**Task goal:** In the material below, find every line with "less" and pull it out.

** Record set follows **

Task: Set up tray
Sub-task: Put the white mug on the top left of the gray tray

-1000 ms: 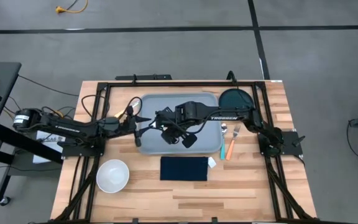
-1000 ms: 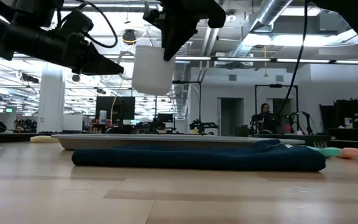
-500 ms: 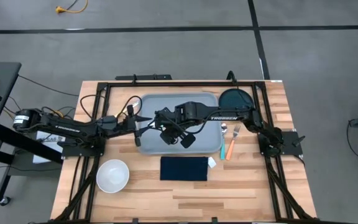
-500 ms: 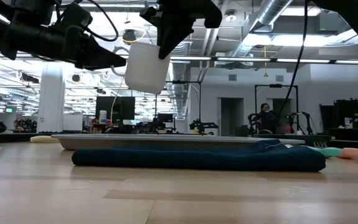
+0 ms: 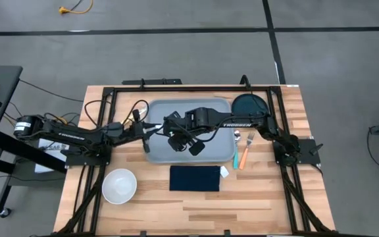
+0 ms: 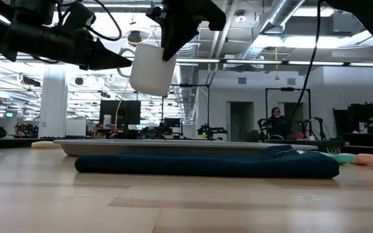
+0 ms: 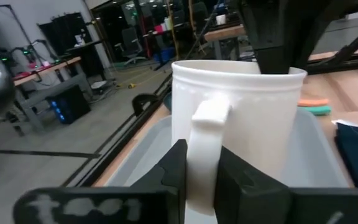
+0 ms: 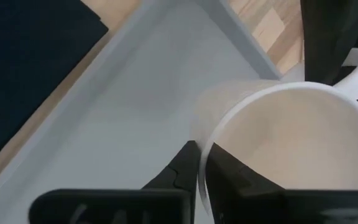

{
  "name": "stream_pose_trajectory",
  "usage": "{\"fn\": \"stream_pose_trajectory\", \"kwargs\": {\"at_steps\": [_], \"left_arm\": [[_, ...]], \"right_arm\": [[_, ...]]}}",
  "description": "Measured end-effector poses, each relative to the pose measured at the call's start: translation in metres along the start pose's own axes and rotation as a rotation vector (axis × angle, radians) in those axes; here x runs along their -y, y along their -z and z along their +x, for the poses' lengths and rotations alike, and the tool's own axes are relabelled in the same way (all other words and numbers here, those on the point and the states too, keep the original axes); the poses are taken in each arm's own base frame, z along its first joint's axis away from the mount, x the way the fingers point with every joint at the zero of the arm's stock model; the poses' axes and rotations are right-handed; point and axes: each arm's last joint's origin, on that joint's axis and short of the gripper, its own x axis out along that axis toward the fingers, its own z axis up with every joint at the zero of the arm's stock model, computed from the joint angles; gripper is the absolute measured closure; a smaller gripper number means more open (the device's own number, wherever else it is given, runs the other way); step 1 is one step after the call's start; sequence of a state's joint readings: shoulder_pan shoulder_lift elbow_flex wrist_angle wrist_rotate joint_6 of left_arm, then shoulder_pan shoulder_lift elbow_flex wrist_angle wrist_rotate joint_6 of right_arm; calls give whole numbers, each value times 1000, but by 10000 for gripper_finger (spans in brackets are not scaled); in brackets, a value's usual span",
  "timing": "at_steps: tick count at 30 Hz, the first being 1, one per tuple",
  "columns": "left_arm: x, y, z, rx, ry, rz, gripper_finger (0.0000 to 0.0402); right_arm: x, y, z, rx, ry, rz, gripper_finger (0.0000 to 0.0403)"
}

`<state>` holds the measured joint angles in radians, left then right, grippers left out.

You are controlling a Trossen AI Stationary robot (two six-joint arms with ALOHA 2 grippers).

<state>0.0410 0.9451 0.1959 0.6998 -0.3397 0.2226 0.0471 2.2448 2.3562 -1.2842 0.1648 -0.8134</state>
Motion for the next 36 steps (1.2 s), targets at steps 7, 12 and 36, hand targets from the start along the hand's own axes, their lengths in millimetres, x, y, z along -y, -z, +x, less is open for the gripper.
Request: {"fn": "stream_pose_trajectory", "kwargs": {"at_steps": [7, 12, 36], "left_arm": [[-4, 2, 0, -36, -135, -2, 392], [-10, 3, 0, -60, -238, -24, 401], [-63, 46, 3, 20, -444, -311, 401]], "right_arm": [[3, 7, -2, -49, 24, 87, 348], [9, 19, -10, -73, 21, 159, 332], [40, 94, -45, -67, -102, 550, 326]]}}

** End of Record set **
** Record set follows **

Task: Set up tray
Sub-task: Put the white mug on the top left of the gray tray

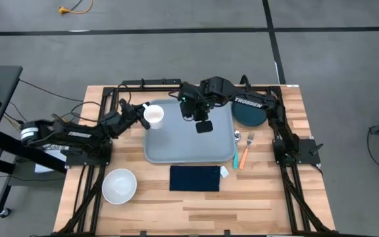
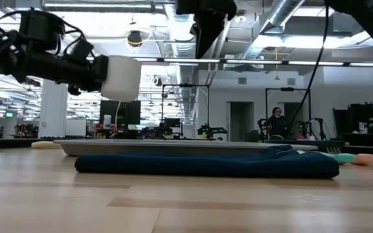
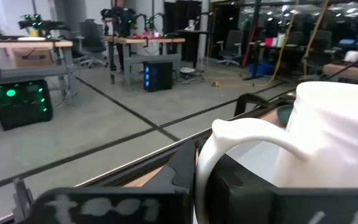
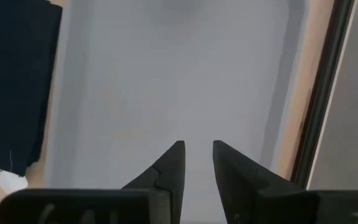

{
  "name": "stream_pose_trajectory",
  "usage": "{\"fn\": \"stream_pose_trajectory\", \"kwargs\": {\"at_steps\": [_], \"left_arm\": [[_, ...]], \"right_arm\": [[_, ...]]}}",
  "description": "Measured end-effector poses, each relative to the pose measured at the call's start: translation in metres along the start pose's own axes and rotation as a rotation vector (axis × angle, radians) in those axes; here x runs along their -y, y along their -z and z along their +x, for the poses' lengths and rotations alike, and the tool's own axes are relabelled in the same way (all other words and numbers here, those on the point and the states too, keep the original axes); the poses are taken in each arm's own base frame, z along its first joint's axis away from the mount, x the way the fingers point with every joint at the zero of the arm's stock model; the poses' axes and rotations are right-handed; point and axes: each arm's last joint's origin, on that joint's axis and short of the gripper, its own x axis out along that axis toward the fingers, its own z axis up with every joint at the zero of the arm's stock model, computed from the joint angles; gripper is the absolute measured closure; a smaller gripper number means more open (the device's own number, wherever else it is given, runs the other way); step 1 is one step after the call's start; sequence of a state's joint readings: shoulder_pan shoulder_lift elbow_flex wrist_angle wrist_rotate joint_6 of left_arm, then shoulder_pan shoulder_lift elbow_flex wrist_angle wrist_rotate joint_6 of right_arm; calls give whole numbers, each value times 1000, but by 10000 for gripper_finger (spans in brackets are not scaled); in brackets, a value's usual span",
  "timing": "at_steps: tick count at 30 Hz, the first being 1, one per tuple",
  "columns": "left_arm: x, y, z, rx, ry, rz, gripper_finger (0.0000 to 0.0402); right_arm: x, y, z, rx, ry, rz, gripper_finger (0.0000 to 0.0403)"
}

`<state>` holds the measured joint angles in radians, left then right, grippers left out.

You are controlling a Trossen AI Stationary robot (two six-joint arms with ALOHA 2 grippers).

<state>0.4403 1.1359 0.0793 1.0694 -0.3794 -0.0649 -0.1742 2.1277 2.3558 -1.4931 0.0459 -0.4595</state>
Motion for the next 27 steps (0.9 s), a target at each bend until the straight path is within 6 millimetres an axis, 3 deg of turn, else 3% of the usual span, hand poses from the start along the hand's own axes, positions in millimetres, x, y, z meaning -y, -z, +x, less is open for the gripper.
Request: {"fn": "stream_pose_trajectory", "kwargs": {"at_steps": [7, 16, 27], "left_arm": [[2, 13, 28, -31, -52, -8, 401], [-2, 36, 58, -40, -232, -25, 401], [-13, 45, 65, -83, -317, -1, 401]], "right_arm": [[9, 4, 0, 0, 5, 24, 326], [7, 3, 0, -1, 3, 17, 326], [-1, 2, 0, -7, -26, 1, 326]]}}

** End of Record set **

**Result of this task:**
Motion for the next 36 steps (1.2 s), targets at steps 7, 12 and 36, hand targets from the start along the hand's own axes, their lengths in millimetres, x, y, z along -y, -z, +x, less is open for the gripper.
Motion for the next 27 steps (0.9 s), a target at each bend until the straight path is within 6 millimetres an axis, 3 deg of turn, else 3% of the usual span, hand poses from the start along the hand's own axes, positions in millimetres, x, y, z meaning -y, -z, +x, less is open for the gripper.

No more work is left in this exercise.